§ **ASSIGNED TASK**
Your task is to output every record exactly as it is given.

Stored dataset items
=====
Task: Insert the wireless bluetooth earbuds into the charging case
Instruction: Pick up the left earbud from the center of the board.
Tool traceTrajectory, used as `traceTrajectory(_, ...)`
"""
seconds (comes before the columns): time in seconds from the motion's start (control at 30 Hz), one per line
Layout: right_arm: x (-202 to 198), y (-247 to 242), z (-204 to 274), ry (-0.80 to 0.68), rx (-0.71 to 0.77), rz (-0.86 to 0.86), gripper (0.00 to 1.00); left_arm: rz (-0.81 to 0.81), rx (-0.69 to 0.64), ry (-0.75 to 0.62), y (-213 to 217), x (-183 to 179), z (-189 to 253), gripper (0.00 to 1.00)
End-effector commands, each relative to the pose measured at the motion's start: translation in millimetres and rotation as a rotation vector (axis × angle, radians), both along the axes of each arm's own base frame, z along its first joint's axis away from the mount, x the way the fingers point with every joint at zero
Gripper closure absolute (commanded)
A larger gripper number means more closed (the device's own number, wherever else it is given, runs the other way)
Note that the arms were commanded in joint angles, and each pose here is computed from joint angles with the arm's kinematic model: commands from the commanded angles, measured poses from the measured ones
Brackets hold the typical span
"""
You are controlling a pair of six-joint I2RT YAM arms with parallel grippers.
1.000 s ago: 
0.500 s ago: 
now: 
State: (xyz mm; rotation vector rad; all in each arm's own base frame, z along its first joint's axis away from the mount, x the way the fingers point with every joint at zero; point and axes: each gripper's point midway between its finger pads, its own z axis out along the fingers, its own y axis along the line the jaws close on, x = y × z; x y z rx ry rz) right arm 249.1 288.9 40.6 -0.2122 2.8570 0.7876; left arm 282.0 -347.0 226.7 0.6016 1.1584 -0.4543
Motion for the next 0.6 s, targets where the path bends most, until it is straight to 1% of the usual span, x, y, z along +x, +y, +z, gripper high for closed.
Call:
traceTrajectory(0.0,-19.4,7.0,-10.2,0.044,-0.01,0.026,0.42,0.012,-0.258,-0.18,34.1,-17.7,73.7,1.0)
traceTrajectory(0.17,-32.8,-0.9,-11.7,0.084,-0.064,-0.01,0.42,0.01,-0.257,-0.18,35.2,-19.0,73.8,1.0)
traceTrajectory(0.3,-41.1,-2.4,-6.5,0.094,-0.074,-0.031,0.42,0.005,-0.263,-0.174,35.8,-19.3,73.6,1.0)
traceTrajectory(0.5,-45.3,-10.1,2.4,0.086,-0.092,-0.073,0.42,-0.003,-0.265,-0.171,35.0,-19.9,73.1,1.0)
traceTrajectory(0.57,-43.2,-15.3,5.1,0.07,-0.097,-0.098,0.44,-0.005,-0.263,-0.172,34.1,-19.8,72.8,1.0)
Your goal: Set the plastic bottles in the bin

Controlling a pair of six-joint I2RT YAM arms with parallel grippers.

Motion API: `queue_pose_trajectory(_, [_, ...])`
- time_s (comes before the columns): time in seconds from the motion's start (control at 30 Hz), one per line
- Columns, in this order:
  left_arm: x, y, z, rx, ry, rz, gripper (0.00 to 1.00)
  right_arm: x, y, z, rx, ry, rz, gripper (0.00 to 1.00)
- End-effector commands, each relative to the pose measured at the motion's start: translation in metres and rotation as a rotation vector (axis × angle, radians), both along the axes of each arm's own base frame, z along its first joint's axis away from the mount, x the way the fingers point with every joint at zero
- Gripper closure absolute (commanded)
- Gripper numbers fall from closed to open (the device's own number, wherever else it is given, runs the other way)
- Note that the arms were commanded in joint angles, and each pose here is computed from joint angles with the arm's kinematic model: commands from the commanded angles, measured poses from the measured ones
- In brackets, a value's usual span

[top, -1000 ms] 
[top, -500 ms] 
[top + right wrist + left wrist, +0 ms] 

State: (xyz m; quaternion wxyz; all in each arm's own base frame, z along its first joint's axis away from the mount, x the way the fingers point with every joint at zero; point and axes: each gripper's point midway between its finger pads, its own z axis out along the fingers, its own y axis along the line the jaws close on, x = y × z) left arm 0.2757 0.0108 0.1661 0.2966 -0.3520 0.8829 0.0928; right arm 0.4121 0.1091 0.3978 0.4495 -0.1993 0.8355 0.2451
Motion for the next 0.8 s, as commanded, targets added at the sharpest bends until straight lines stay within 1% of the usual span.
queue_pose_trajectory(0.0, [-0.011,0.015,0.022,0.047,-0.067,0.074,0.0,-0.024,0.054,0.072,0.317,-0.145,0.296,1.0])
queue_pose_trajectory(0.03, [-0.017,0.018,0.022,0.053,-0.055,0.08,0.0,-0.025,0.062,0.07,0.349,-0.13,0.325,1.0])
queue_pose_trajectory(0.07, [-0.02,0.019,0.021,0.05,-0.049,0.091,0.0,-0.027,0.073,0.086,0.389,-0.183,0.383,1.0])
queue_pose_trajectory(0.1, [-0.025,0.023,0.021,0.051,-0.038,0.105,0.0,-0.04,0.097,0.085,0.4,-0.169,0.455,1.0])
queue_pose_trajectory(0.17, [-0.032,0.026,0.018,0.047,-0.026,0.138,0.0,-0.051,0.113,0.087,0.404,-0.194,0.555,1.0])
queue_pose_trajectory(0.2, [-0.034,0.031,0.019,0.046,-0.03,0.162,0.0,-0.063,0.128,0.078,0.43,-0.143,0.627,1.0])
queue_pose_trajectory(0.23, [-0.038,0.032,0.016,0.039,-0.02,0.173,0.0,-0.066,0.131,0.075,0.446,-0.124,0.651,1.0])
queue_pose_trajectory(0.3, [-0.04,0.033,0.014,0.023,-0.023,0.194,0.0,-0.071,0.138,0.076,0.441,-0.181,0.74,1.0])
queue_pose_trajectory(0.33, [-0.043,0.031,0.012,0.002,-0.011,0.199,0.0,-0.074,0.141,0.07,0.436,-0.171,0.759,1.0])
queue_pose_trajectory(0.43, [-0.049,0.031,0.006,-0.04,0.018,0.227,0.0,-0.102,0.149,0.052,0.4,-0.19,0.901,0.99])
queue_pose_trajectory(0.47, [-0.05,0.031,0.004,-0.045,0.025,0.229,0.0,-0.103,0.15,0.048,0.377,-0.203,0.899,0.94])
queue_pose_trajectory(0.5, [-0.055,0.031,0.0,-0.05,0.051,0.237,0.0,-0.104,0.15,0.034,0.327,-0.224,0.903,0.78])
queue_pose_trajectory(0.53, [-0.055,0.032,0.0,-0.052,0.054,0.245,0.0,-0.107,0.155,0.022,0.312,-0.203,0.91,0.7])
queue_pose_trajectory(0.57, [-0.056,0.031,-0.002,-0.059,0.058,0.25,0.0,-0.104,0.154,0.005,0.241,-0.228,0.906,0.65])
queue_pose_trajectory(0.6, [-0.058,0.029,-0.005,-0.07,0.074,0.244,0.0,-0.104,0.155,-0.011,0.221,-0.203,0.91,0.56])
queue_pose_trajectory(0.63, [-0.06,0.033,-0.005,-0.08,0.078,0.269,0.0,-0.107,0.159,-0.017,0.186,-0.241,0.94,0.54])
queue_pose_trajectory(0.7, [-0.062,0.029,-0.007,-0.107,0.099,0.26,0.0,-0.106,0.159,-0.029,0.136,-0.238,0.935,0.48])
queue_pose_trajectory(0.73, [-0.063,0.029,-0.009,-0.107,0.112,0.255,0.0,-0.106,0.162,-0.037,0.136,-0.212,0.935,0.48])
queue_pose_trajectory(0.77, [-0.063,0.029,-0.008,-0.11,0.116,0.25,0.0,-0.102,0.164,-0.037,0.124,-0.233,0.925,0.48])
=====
§ **ANSWER TO THIS TASK**
Task: Insert the wireless bluetooth earbuds into the charging case
Instruction: Pick up the left earbud from the center of the board.
Tool traceTrajectory, used as `traceTrajectory(_, ...)`
"""
seconds (comes before the columns): time in seconds from the motion's start (control at 30 Hz), one per line
Layout: right_arm: x (-202 to 198), y (-247 to 242), z (-204 to 274), ry (-0.80 to 0.68), rx (-0.71 to 0.77), rz (-0.86 to 0.86), gripper (0.00 to 1.00); left_arm: rz (-0.81 to 0.81), rx (-0.69 to 0.64), ry (-0.75 to 0.62), y (-213 to 217), x (-183 to 179), z (-189 to 253), gripper (0.00 to 1.00)
End-effector commands, each relative to the pose measured at the motion's start: translation in millimetres and rotation as a rotation vector (axis × angle, radians), both along the axes of each arm's own base frame, z along its first joint's axis away from the mount, x the way the fingers point with every joint at zero
Gripper closure absolute (commanded)
A larger gripper number means more closed (the device's own number, wherever else it is given, runs the other way)
Note that the arms were commanded in joint angles, and each pose here is computed from joint angles with the arm's kinematic model: commands from the commanded angles, measured poses from the measured ones
Brackets hold the typical span
"""
You are controlling a pair of six-joint I2RT YAM arms with parallel grippers.
1.000 s ago: 
0.500 s ago: 
now: 
State: (xyz mm; rotation vector rad; all in each arm's own base frame, z along its first joint's axis away from the mount, x the way the fingers point with every joint at zero; point and axes: each gripper's point midway between its finger pads, its own z axis out along the fingers, its own y axis along the line the jaws close on, x = y × z; x y z rx ry rz) right arm 249.1 288.9 40.6 -0.2122 2.8570 0.7876; left arm 282.0 -347.0 226.7 0.6016 1.1584 -0.4543
Motion for the next 0.6 s, targets where the path bends most, until it is straight to 1% of the usual span, x, y, z along +x, +y, +z, gripper high for closed.
Call:
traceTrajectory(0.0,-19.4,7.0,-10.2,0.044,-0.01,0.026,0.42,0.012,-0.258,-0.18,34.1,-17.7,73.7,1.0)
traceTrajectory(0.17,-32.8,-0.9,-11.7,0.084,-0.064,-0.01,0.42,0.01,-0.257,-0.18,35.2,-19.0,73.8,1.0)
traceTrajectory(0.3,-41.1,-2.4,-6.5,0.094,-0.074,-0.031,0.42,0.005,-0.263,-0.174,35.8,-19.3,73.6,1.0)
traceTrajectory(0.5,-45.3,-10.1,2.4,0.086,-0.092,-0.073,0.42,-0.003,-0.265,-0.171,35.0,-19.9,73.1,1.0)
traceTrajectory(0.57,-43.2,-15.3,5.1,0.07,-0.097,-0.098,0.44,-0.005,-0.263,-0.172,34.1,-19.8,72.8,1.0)
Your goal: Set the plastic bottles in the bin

Controlling a pair of six-joint I2RT YAM arms with parallel grippers.

Motion API: `queue_pose_trajectory(_, [_, ...])`
- time_s (comes before the columns): time in seconds from the motion's start (control at 30 Hz), one per line
- Columns, in this order:
  left_arm: x, y, z, rx, ry, rz, gripper (0.00 to 1.00)
  right_arm: x, y, z, rx, ry, rz, gripper (0.00 to 1.00)
- End-effector commands, each relative to the pose measured at the motion's start: translation in metres and rotation as a rotation vector (axis × angle, radians), both along the axes of each arm's own base frame, z along its first joint's axis away from the mount, x the way the fingers point with every joint at zero
- Gripper closure absolute (commanded)
- Gripper numbers fall from closed to open (the device's own number, wherever else it is given, runs the other way)
- Note that the arms were commanded in joint angles, and each pose here is computed from joint angles with the arm's kinematic model: commands from the commanded angles, measured poses from the measured ones
- In brackets, a value's usual span

[top, -1000 ms] 
[top, -500 ms] 
[top + right wrist + left wrist, +0 ms] 

State: (xyz m; quaternion wxyz; all in each arm's own base frame, z along its first joint's axis away from the mount, x the way the fingers point with every joint at zero; point and axes: each gripper's point midway between its finger pads, its own z axis out along the fingers, its own y axis along the line the jaws close on, x = y × z) left arm 0.2757 0.0108 0.1661 0.2966 -0.3520 0.8829 0.0928; right arm 0.4121 0.1091 0.3978 0.4495 -0.1993 0.8355 0.2451
Motion for the next 0.8 s, as commanded, targets added at the sharpest bends until straight lines stay within 1% of the usual span.
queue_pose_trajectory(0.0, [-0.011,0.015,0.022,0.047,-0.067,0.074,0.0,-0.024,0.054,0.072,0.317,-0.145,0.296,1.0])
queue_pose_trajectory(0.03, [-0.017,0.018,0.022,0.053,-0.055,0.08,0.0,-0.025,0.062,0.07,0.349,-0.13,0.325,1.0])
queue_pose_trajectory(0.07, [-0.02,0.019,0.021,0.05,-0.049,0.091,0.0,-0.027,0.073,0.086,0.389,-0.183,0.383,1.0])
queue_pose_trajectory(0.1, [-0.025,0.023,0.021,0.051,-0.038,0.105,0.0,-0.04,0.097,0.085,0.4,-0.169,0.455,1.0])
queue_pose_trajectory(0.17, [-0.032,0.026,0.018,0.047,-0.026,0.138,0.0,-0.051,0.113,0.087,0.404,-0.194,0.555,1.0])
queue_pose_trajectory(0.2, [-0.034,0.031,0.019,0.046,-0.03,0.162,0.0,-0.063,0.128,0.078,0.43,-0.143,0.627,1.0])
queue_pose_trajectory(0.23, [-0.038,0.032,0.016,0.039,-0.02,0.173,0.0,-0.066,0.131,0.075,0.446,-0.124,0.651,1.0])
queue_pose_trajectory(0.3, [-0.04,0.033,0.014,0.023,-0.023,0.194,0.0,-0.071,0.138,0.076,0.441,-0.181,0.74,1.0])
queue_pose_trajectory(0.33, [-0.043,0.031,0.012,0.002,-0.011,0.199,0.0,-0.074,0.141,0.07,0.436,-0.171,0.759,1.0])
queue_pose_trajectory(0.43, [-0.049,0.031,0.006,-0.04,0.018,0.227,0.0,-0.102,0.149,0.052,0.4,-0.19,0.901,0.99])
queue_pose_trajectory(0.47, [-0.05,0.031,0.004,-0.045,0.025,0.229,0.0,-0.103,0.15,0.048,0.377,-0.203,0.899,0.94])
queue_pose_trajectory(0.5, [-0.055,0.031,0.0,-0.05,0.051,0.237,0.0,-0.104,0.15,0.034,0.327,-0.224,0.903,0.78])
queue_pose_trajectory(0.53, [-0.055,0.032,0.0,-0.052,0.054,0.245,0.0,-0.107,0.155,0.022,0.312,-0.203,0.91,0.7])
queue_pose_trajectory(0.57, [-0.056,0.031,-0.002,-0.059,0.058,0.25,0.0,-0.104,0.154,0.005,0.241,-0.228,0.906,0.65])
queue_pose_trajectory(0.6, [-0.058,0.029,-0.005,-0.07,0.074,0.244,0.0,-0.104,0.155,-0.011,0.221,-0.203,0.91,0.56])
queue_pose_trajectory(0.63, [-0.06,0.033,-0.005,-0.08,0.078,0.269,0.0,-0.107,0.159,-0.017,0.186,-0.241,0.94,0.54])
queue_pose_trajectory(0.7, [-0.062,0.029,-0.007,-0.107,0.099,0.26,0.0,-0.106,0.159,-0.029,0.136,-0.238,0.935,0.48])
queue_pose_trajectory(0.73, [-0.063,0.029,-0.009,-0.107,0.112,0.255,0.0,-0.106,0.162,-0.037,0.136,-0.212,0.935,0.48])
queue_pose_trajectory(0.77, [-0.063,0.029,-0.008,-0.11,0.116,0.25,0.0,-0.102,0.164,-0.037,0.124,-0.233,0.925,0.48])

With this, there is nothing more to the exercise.